Bridgeheads are also a problem. The bridgehead rule simulates Russian ad-hoc river crossings by infantry units. These bridgeheads can be very useful to the Soviet player because once he does establish a bridgehead with an infantry force, he can then use it to drive armored forces over the Dnepr. What happens when a Russian infantry unit advances over the Dnepr after combat? Does it receive a bridgehead marker? The rules are silent on that subject. I reasoned that if a unit could "swim" its way across the river to form a bridgehead, it could do the same having fought its way across the same and asked Uli. His answer was yes, an advance after combat gives the Russians a bridgehead. Not two days later, another posting by him on Kranz's board withdrew the "combat advance bridgehead". I point this out because those bridgeheads are vital to getting the Red Army over the Dnepr. Given the painful fact that the Dnepr is "fortified", the lack of more ways to bridge the river throw just one more impossibility into the face of the Russian player.

To top it all off, there's even a problem with deciding who goes first in the sequence of play. Normally, the standard sequence of play names the Russian as the first player in the turn. Scenario 1, which covers the Soviet breakthrough east of the Dnepr and the German retreat behind that river lets the Germans go first! We have a massive Russian offensive ready to go and the Germans blithely waltz away leaving the Russians chewing on thin air. When you get to the campaign game, the rules make no mention of who goes first, just that the unit set-up is the same as for Scenario 1. Now, in addition to the unbreakable Dnepr defenses, the campaign game starts with no one really knowing who goes first. This, too, is an issue that has been brought up on Kranzanaland that has, so far, gone unanswered.

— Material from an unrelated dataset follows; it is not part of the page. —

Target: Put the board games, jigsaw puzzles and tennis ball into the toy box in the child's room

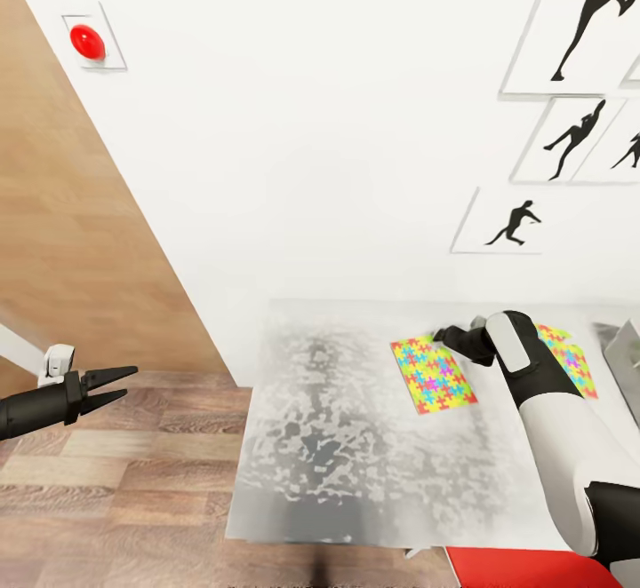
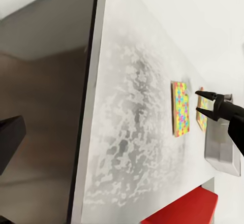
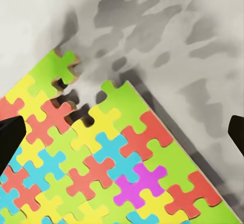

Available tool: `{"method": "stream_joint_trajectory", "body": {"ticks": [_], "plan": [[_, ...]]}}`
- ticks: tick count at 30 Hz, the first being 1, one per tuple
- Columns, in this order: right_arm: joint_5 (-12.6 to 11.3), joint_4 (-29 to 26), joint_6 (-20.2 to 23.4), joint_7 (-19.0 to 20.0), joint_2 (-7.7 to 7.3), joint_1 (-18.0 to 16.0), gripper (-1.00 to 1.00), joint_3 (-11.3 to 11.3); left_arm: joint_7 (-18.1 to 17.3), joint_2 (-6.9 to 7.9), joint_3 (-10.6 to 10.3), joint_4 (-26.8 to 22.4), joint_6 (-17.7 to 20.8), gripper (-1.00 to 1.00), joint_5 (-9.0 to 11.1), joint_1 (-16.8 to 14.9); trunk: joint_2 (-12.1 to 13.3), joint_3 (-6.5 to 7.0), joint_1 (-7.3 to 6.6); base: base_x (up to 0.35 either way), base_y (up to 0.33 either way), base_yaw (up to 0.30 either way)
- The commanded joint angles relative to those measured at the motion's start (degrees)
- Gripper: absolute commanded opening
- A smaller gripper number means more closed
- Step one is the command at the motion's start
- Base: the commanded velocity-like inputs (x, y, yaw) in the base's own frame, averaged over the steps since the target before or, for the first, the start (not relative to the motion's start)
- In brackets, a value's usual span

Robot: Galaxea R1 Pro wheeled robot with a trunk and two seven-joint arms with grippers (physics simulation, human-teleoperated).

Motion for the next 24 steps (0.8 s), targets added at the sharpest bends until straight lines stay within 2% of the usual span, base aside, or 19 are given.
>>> {"method": "stream_joint_trajectory", "body": {"ticks": [1, 24], "plan": [[-0.6, -0.1, 0.2, -0.5, -0.01, 0.0, 1.00, 0.0, -0.5, 0.01, 0.0, 0.0, 0.2, 1.00, -0.4, -0.1, -0.1, -0.19, 0.03, 0.000, 0.000, 0.000], [-0.6, -0.1, 0.5, -0.3, -0.07, 0.0, 1.00, 0.0, -0.5, 0.01, 0.0, 0.0, 0.2, 1.00, -1.4, -0.1, -0.1, -2.36, 0.03, 0.000, 0.000, 0.000]]}}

So should you buy this game? Believe it or not, I would say yes! I had a great time playing it, ignoring the alternate fortifications. I don't think they were really there and the game just won't "play" if you allow them. Playing without them, I've gotten historical results and had a lot of fun, with both sides. The same holds true for bridgeheads. I allow them for Soviet units advancing over the Dnepr after combat. However, if you are a purist and want to play by the errata (if the errata ever becomes consistent), you are not going to enjoy Eastwall one iota… unless you are the true Slavophobe.

CAPSULE COMMENTS

Graphics: Functional but attractive.
Playability: Learning the rules is a snap. Winning, some thought.
Replayability: With the "alternate" Dnepr River line in play, the game is hardly replayable after the fourth turn. Barring that, yes! The Soviet off-map reserve boxes create a lot of unpredictability and keep the Germans guessing.
Creativity: As with all of John Desch's games, a lot of fun and brainwork with a minimum of rules.
Historicity: Historical without entrenchments along the Dnepr. With those entrenchments, you're in Hitler's dream world.
Comparisons: The only other game on the subject is Ty Bomba's The Tigers are Burning from an S&T of about a decade ago, a game on scale so different from Eastwall that no real comparison can be made. Relative to series, I'd compare Eastwall and the Ring of Fire line in general to the Gamers' SCS series. Not overly taxing in the rules but challenging to play and win.